The cost of regional services is a red herring. Rural communities need the service and the taxpayer fronts over a billion dollars a year to help provide it.
Your argument only makes sense if you agree that a) rural communities need the services of the ABC more than than urban communities and b) that cuts in staff and programs at the Melbourne and Sydney have less of an impact on programming than cuts made in regional areas. This smacks of the type of thinking that led to the Bjelkemander and other forms of malapportionment in favor of regional and rural areas.

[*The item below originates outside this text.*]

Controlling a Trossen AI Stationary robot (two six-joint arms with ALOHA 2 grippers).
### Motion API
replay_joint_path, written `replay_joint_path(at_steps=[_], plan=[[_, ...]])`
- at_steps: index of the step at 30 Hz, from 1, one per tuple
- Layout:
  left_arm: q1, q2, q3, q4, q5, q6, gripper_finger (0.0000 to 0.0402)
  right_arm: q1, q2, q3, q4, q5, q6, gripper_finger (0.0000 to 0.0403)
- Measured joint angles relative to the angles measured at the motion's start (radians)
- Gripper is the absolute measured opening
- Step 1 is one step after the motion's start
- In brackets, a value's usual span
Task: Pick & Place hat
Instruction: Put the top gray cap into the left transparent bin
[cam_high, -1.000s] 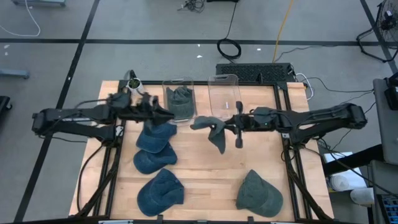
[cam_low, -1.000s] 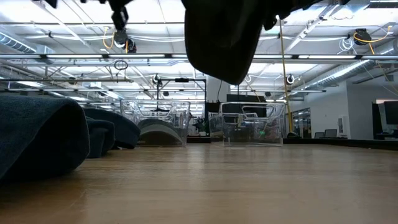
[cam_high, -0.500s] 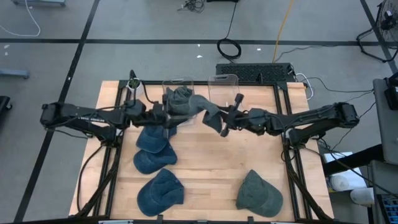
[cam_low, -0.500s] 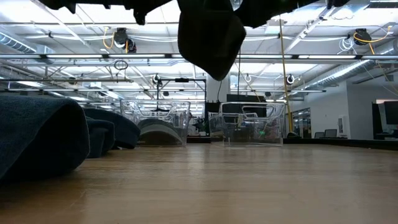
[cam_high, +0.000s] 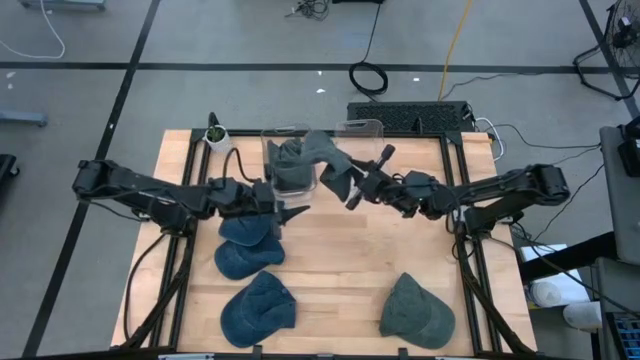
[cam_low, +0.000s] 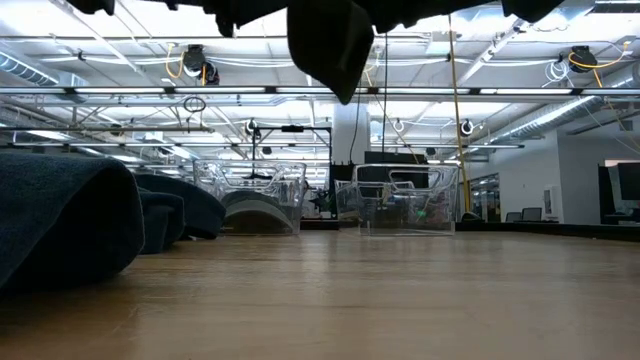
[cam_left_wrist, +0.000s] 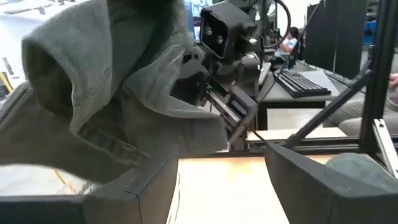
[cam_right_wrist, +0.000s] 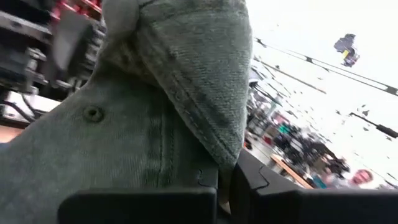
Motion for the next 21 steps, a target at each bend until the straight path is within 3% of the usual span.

I’m not sure I accept either of your arguments; I suspect that the need for quality children’s programming is about the same in both markets, and I would suggest that cuts in Melbourne or Sydney have an effect on programming that is broadcast to all markets, while cuts at regional centers have effect only on programming in those regional areas. Sydney and Melbourne are responsible for creating the lion’s share of the programming, and while that means they have larger staffing numbers, it also means that they are more efficient in terms of output per employee (and thus, likely less expensive per employee).
Don’t get me wrong, I’m unhappy at the cuts in the regional areas, I just don’t think it makes much sense to try and play this as a rural/urban split. As far as I can tell, this is simply a high cost/low cost situation.
Tyger Tyger
November 25, 2014 at 10:40 pm@7:
“Stories of no interest to my ‘local’ ABC include disadvantages suffered by children of the non-elites in education.”
Does anyone have it as hard as you, Hanscombe?
Seriously, you’re kidding, right?
(Not a bad little “chatter” of your own, btw, you paragon of reticence.)
old greybeard
November 25, 2014 at 11:10 pmHmm. Not a clue among the lot of you. The Nats are representing their constituency well. Their constituency is big business and agribusiness. ABC radio is vital in a world where the internet is a joke and will be forever. It is handy to have a broadcaster and presenter who knows his head from his arse in your area. Our local ABC is top stuff, but then we are in a region, not an hours drove from Sydney. Central coast Regional?????? Danger monkey for a lot of the outback the ABC is not an alternative, it is an all! We do need it more than the city. It has wired broadband, at least to a point, it has mobile phone coverage from many companies. We don’t. That is actually the ABCs job.